- **WHAT THIS TASK INVOLVES**
Beginning with the line of the entries below that holds "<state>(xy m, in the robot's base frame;" and ending with the line that holds "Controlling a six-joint", transcribe each line exactly as written. Pictures stay out.

--- SUPPLIED DATA ---

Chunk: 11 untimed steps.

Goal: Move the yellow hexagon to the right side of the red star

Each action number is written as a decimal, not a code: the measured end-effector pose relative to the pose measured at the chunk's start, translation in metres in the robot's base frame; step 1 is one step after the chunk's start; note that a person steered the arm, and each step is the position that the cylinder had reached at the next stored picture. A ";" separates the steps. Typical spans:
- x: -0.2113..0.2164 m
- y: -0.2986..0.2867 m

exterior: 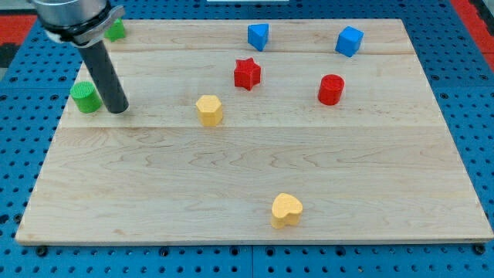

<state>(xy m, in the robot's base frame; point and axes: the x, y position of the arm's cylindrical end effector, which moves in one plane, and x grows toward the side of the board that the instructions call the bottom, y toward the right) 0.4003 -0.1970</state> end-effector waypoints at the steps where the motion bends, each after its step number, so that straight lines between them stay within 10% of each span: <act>1: -0.016 0.000; 11: -0.017 0.048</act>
<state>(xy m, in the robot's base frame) 0.3835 -0.1486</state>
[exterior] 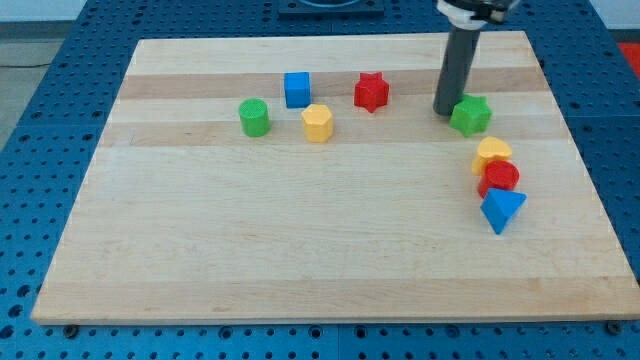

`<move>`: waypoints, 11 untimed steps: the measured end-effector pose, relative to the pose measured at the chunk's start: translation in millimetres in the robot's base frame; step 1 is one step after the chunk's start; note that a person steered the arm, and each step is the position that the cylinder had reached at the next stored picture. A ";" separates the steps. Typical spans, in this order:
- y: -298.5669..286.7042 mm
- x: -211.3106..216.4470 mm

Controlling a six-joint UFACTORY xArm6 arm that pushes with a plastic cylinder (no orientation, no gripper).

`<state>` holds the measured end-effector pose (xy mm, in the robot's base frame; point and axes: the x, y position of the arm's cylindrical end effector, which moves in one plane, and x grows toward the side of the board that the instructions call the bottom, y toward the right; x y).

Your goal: Move the green star to the top of the yellow heart

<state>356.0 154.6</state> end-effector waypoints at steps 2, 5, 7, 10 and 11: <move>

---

- **ANSWER FOR THIS EXERCISE**
<state>(xy m, in the robot's base frame; point and axes: the x, y position of the arm's cylindrical end effector, which moves in one plane, and x grows toward the side of the board that the instructions call the bottom, y toward the right) 0.4003 -0.1970</state> end-effector waypoints at the steps where the motion bends, each after its step number, so that straight lines between them stay within 10% of each span: <act>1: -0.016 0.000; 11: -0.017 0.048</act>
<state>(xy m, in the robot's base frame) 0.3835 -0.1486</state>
[exterior] 

`<move>`: waypoints, 11 untimed steps: the measured end-effector pose, relative to the pose measured at the chunk's start: translation in millimetres in the robot's base frame; step 1 is one step after the chunk's start; note that a person steered the arm, and each step is the position that the cylinder had reached at the next stored picture. A ";" separates the steps. Typical spans, in this order:
- y: -298.5669..286.7042 mm
- x: -211.3106..216.4470 mm

Controlling a six-joint UFACTORY xArm6 arm that pushes with a plastic cylinder (no orientation, no gripper).

That completes the response.